We're using Polygon's AgLayer and VaultBridge to bring EVM assets over to LitVM, which is
layer two on top of Litecoin. And that, and that's being done with Bitcoin OS technology.
And then we're using, you know, potentially not, not finalized, but Matterfy for some of the more
customizable wallet functions. And we're even considering like Aztec would like to get the
governance built into the, into the wallet. Like, I don't want to make a bunch of promises because
these are hard things and we'll take some time, But these are all the type of things we're trying to explore to have a more native experience where there's like account abstraction, wallet abstraction, chain abstraction, all these things.

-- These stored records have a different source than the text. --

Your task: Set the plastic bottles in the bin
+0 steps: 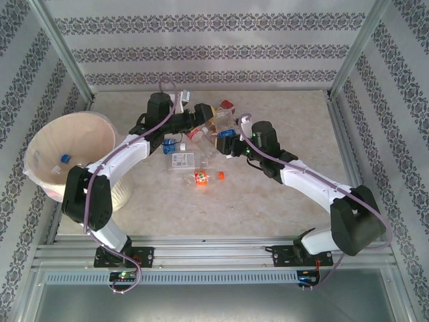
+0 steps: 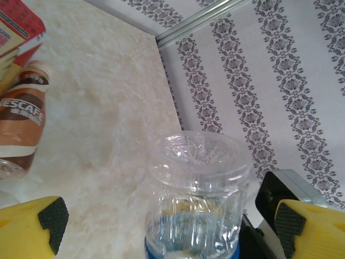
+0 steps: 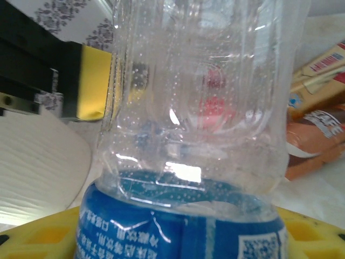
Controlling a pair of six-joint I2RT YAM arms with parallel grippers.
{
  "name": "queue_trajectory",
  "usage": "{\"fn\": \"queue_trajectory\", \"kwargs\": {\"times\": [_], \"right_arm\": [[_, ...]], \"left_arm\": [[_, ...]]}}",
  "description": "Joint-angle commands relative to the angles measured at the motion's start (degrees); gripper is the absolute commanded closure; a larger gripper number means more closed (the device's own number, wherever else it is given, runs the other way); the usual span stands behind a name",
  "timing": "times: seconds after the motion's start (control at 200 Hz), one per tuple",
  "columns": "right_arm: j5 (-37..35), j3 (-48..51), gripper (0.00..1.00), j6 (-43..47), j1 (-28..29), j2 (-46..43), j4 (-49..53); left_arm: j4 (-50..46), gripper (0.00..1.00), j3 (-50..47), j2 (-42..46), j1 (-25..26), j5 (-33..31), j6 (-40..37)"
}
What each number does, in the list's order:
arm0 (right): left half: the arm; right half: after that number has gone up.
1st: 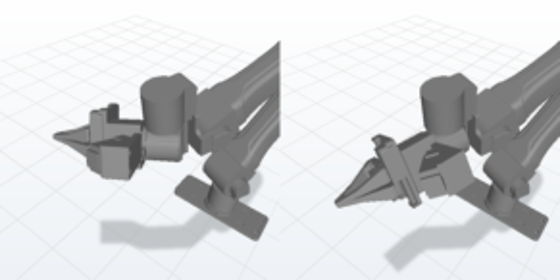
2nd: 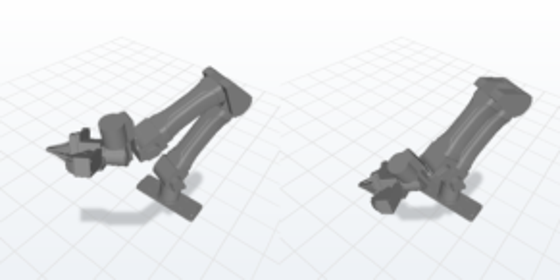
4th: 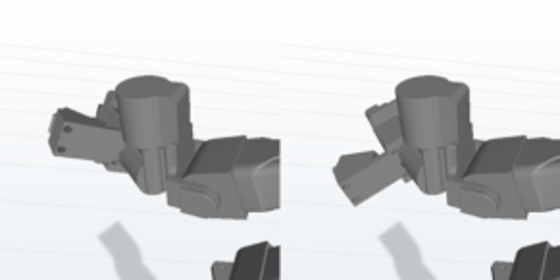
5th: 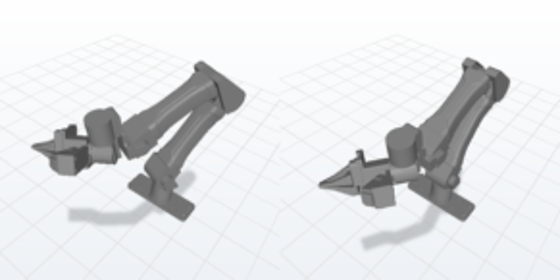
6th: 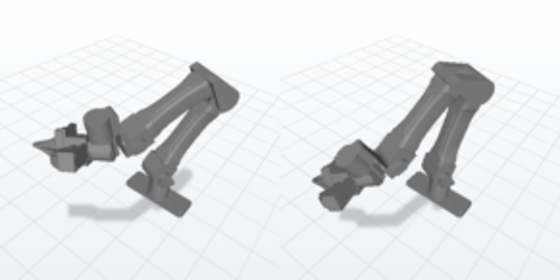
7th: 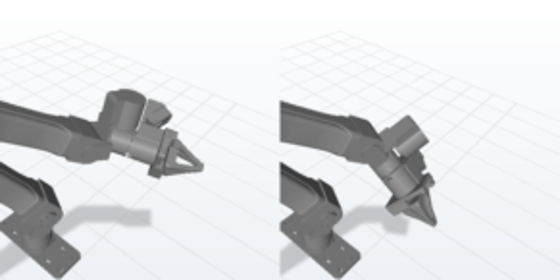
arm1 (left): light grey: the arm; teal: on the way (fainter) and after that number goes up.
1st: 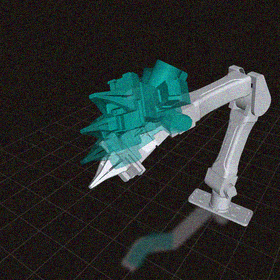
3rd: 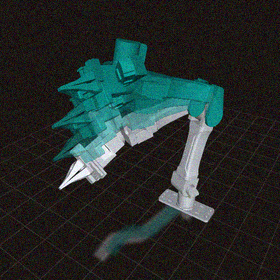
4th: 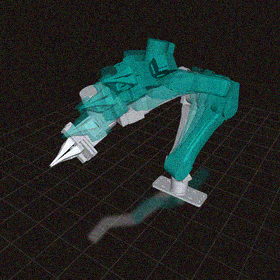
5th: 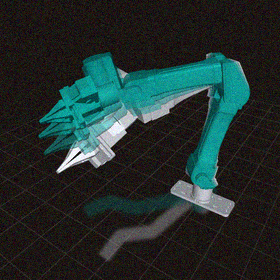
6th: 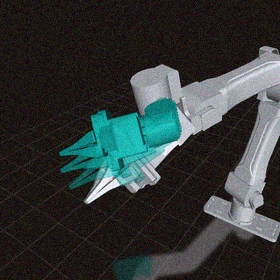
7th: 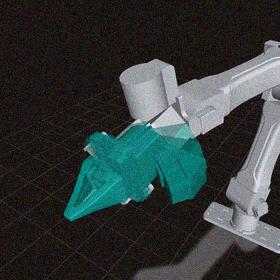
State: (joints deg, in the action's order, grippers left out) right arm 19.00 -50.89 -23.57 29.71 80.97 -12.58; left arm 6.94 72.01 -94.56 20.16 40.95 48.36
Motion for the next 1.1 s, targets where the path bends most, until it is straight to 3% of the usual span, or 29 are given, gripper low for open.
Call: {"fn": "queue_trajectory", "kwargs": {"times": [0.0,0.135,0.265,0.345,0.4,0.535,0.685,0.869,1.094], "right_arm": [[3.7,-2.9,0.57,1.7,1.1,1.5,-3.1],[5.1,-5.0,0.57,1.4,1.8,3.2,-3.7],[7.2,-6.3,0.56,2.4,2.4,3.7,-3.7],[7.9,-6.6,0.56,2.5,2.5,3.9,-3.1],[8.4,-6.8,0.55,2.8,2.5,3.9,-2.7],[10.1,-6.8,0.44,2.1,2.1,3.9,-2.1],[11.9,-6.8,0.33,3.4,1.5,3.4,-0.3],[14.0,-6.3,0.03,7.5,-0.2,0.4,6.6],[15.0,-3.4,0.02,9.4,-4.2,-6.7,12.3]], "left_arm": [[3.0,0.00,3.0,-2.3,2.0,2.2,1.3],[4.9,0.00,4.1,-4.0,3.9,4.1,1.5],[-0.1,0.00,5.5,-4.7,4.3,0.2,0.5],[-1.9,0.10,6.3,-5.0,4.2,-0.8,0.5],[-1.8,0.22,6.4,-5.1,4.2,-0.9,0.5],[-3.3,0.40,6.9,-5.1,4.1,-1.0,-0.3],[-5.0,0.43,6.8,-4.3,3.6,-2.7,-0.9],[-7.2,0.46,6.9,-3.4,2.8,-6.3,-1.0],[-13.1,0.48,6.8,-0.5,2.3,-14.3,-4.0]]}}
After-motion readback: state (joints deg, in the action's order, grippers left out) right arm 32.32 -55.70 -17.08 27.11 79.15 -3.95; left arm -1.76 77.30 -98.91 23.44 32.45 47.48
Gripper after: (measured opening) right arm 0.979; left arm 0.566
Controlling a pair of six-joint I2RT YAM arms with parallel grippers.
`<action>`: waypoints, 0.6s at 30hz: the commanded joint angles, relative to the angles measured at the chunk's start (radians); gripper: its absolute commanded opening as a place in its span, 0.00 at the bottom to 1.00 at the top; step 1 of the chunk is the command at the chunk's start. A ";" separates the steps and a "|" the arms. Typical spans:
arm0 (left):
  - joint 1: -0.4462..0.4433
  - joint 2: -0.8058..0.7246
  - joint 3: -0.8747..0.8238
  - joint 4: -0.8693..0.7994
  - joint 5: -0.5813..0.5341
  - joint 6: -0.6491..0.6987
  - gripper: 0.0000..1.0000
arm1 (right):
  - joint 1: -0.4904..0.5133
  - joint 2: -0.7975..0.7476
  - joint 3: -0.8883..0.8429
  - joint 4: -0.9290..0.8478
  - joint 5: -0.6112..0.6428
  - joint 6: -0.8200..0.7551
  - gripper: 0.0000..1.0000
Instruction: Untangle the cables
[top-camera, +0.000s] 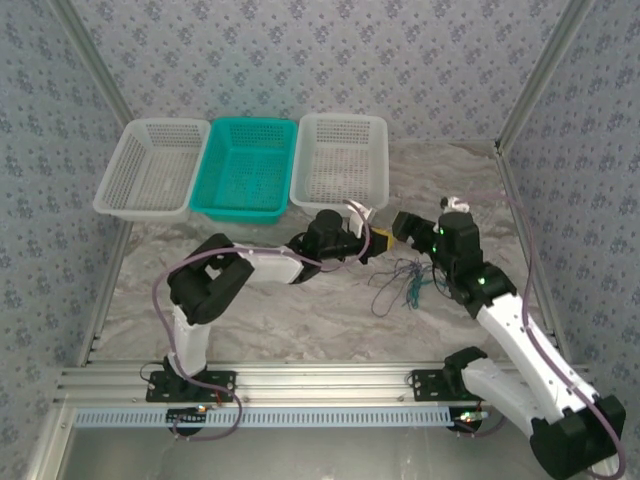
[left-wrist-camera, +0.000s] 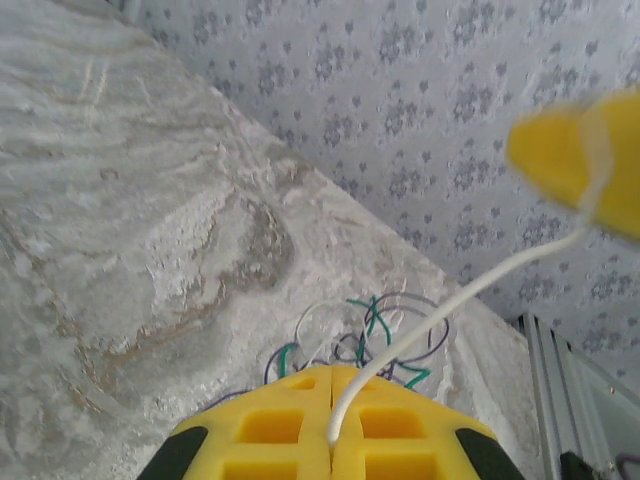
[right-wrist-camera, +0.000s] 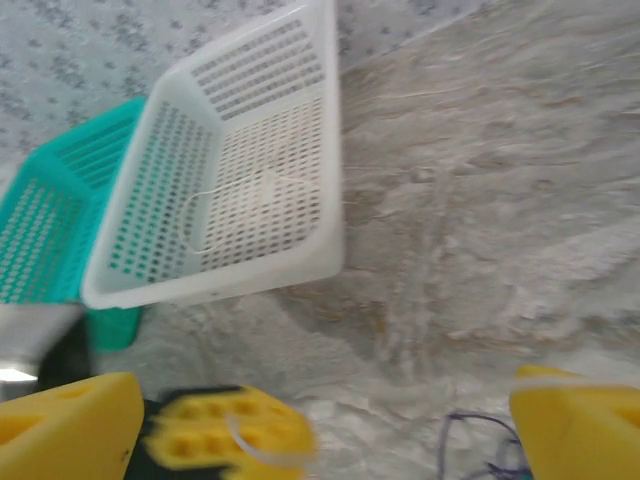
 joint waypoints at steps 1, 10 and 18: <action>0.009 -0.073 0.001 0.002 -0.051 -0.039 0.00 | -0.019 -0.082 -0.121 -0.113 0.169 0.092 1.00; 0.019 -0.150 -0.034 0.042 -0.074 -0.090 0.00 | -0.122 0.042 -0.286 -0.119 -0.018 0.472 1.00; 0.045 -0.280 -0.061 -0.006 -0.074 -0.069 0.00 | -0.118 0.326 -0.210 -0.071 -0.005 0.506 0.99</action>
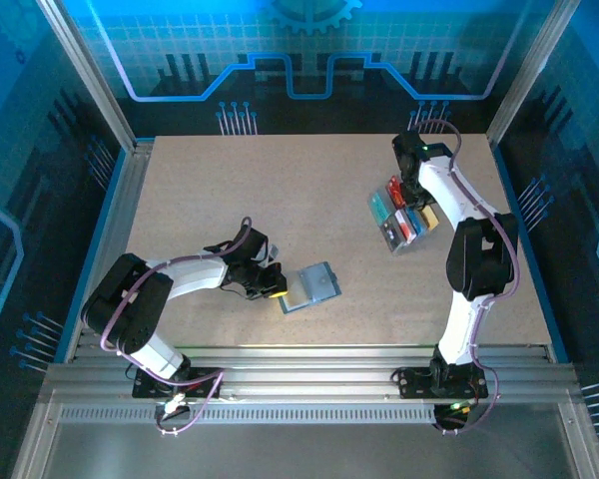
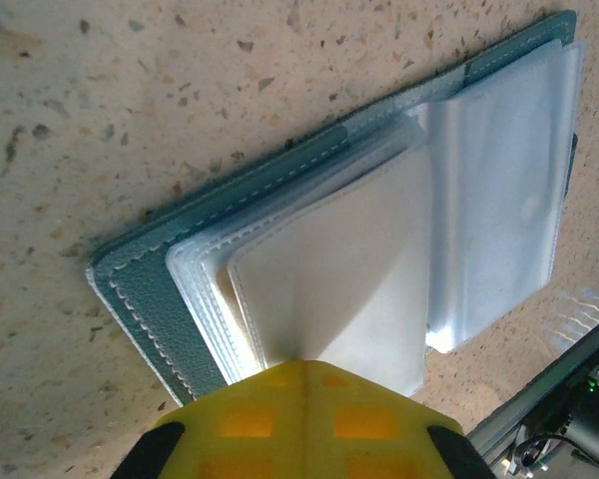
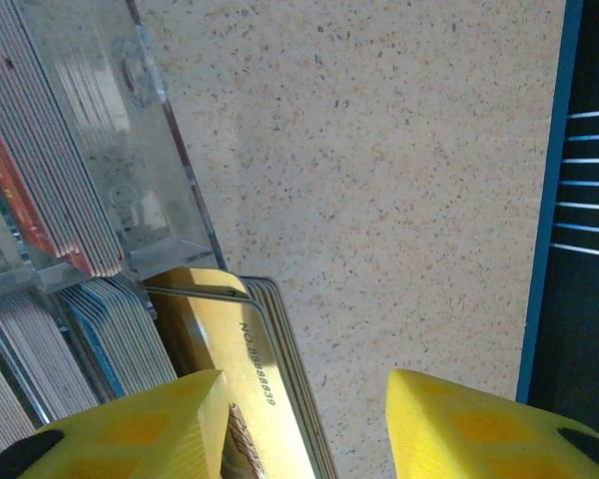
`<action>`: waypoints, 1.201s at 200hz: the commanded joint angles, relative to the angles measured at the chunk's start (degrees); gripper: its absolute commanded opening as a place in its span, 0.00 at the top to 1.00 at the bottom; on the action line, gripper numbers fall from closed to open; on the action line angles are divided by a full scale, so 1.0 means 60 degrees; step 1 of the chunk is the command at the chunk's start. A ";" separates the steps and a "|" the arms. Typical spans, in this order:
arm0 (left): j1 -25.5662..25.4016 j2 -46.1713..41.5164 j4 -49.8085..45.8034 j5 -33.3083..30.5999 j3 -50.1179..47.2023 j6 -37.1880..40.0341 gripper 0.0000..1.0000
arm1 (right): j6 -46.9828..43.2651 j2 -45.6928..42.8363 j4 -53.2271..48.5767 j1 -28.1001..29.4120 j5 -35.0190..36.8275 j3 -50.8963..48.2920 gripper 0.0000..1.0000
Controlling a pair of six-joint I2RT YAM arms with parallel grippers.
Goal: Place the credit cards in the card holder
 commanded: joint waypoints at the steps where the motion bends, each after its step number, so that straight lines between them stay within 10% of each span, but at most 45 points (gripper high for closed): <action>1: 0.0124 -0.0123 -0.0128 0.0172 -0.0134 0.0146 0.97 | 0.0340 0.0308 -0.0183 -0.0198 0.0190 -0.0126 0.54; 240: 0.0170 0.0024 -0.0088 0.0259 -0.0101 0.0147 0.97 | 0.0917 -0.0274 -0.0487 -0.0272 0.1479 -0.0130 0.76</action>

That really is what the industry needs to make this stuff move forward. a really badass team who like the dev team there has worked on stuff from each foundation from aave chain link,
quick swap,
et cetera.
But anyways,
okay guys,
thanks for being here.
Great space.
Thanks everyone who spoke.
Thanks everyone in the audience.
Thanks for all the questions in the comments and yeah,
keep an eye on light coin.
I am putting pretty big odds.
I think we're like, i think like 70 to 80 chance
that litecoin has a meta and then i'd give like a maybe 60 chance that it's going to be a massive
meta that you're going to see like a lot of people in the industry talking about this og coin or
dino coin coming back to life with because there's just so many people building stuff on litecoin
right now all of a sudden and i i think you know, I'll take, I think we could take a little credit. I think,
I think a lot of people who are thinking about building on Litecoin previously, you know,
they were obviously in waiting. They were like in the, in the hallway waiting and trying to decide
if they should do it or when they should do it, or maybe waiting for the market to turn around.
But I think the combination of announcing LitVM with the big backers that it has, like
Polygon and Tendeeb and, you know, with the support of the Litecoin Foundation and Charlie
and all these things, I think it just told, it showed a lot of people that, hey, there's
something there.
We were right.
We were unsure maybe, and we were waiting to launch or announce.
But once they saw LitVM coming out, all of a sudden we're seeing all these announcements now of like, you know, Bitcoin computer coming to Litecoin and drive chains coming to Litecoin.
And some of these were already like considering, but now they're like, I think everyone's getting off, you know, getting off the, maybe not the right one.
getting off the maybe not the right one no the only ones come to my my mind right now is like
uh getting off the the the toilet shit or get off the toilet it's like everybody is now like okay
it's time Litecoin Met is happening we are gonna uh we're all gonna build and all these ETFs are
coming live the strategy companies are coming live um you know BasicSwap who was on earlier
is now building more stuff.
And Nexus Wallet has been building great stuff for a long time, too. And there's all these
things happening, and they're all ramping up all of a sudden. And it helps that the market's
turning around and that OG coins are getting a lot of love lately, like XRP and Stellar and
all this stuff. I would like to see more Doge excitement, but I haven't, it's been kind of slow on that front
for a while. Maybe still in the wake of like, you know, the coming off the sugar high of Elon,
but anyways, okay guys, cool. Cheers everyone. Thanks for coming and have a great weekend.